# REQUIREMENT
Your reply should reproduce all the data below exactly while excluding the pictures.

# PROVIDED DATA
----
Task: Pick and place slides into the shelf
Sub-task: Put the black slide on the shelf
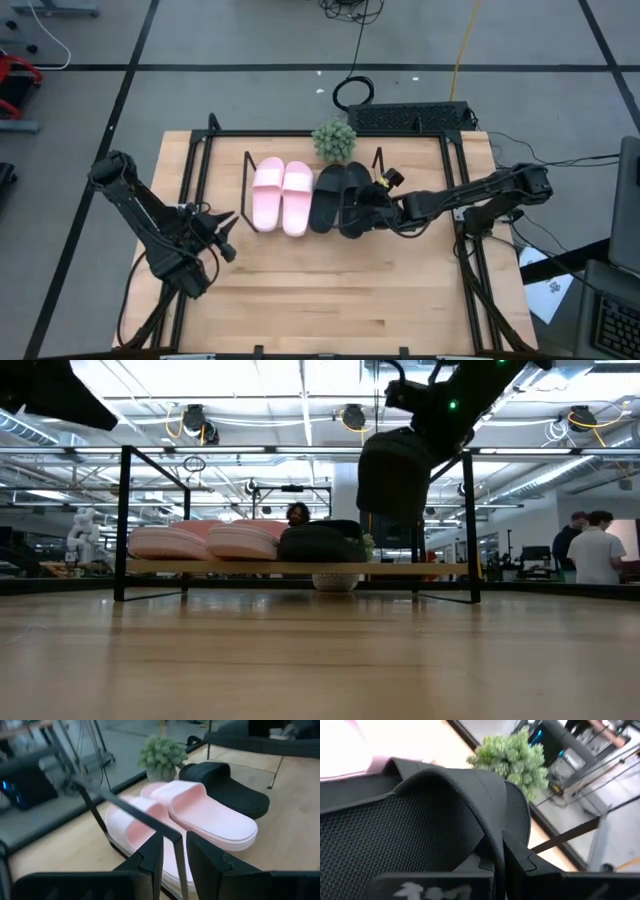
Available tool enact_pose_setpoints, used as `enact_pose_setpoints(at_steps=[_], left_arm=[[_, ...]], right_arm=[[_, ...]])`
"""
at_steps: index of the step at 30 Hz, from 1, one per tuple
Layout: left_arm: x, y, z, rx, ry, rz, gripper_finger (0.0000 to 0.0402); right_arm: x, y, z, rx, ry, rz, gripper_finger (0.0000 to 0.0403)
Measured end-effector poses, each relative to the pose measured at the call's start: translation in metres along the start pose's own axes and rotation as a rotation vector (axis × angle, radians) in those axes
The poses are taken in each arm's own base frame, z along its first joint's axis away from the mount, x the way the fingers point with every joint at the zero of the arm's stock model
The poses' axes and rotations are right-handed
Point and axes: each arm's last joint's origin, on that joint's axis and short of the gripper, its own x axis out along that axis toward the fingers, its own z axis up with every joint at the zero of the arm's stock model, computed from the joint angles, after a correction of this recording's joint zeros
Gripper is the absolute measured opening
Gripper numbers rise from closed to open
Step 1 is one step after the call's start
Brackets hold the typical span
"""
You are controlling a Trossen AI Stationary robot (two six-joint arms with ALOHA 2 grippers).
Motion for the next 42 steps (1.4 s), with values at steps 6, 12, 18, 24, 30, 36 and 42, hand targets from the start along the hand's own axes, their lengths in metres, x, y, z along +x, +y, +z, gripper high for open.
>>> enact_pose_setpoints(at_steps=[6,12,18,24,30,36,42], left_arm=[[0.002,0.015,0.015,-0.004,-0.011,-0.016,0.0088],[0.001,0.027,0.023,-0.020,0.000,-0.042,0.0088],[0.000,0.029,0.024,-0.005,0.004,-0.047,0.0088],[0.000,0.029,0.024,0.007,0.004,-0.047,0.0088],[0.000,0.029,0.024,0.013,0.003,-0.047,0.0088],[0.000,0.029,0.024,0.032,0.003,-0.047,0.0088],[0.000,0.029,0.024,0.035,0.003,-0.047,0.0088]], right_arm=[[0.015,0.005,-0.007,0.015,0.072,-0.003,0.0000],[0.025,0.009,-0.012,0.025,0.114,-0.007,0.0000],[0.033,0.013,-0.017,-0.010,0.147,-0.007,0.0000],[0.027,0.011,-0.012,-0.058,0.112,-0.040,0.0000],[0.018,0.007,0.007,-0.089,0.063,-0.050,0.0000],[0.015,-0.001,0.015,-0.106,0.123,-0.032,0.0000],[0.010,-0.009,0.018,-0.137,0.192,-0.041,0.0000]])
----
# TASK RESPONSE
Task: Pick and place slides into the shelf
Sub-task: Put the black slide on the shelf
Available tool enact_pose_setpoints, used as `enact_pose_setpoints(at_steps=[_], left_arm=[[_, ...]], right_arm=[[_, ...]])`
"""
at_steps: index of the step at 30 Hz, from 1, one per tuple
Layout: left_arm: x, y, z, rx, ry, rz, gripper_finger (0.0000 to 0.0402); right_arm: x, y, z, rx, ry, rz, gripper_finger (0.0000 to 0.0403)
Measured end-effector poses, each relative to the pose measured at the call's start: translation in metres along the start pose's own axes and rotation as a rotation vector (axis × angle, radians) in those axes
The poses are taken in each arm's own base frame, z along its first joint's axis away from the mount, x the way the fingers point with every joint at the zero of the arm's stock model
The poses' axes and rotations are right-handed
Point and axes: each arm's last joint's origin, on that joint's axis and short of the gripper, its own x axis out along that axis toward the fingers, its own z axis up with every joint at the zero of the arm's stock model, computed from the joint angles, after a correction of this recording's joint zeros
Gripper is the absolute measured opening
Gripper numbers rise from closed to open
Step 1 is one step after the call's start
Brackets hold the typical span
"""
You are controlling a Trossen AI Stationary robot (two six-joint arms with ALOHA 2 grippers).
Motion for the next 42 steps (1.4 s), with values at steps 6, 12, 18, 24, 30, 36 and 42, hand targets from the start along the hand's own axes, their lengths in metres, x, y, z along +x, +y, +z, gripper high for open.
>>> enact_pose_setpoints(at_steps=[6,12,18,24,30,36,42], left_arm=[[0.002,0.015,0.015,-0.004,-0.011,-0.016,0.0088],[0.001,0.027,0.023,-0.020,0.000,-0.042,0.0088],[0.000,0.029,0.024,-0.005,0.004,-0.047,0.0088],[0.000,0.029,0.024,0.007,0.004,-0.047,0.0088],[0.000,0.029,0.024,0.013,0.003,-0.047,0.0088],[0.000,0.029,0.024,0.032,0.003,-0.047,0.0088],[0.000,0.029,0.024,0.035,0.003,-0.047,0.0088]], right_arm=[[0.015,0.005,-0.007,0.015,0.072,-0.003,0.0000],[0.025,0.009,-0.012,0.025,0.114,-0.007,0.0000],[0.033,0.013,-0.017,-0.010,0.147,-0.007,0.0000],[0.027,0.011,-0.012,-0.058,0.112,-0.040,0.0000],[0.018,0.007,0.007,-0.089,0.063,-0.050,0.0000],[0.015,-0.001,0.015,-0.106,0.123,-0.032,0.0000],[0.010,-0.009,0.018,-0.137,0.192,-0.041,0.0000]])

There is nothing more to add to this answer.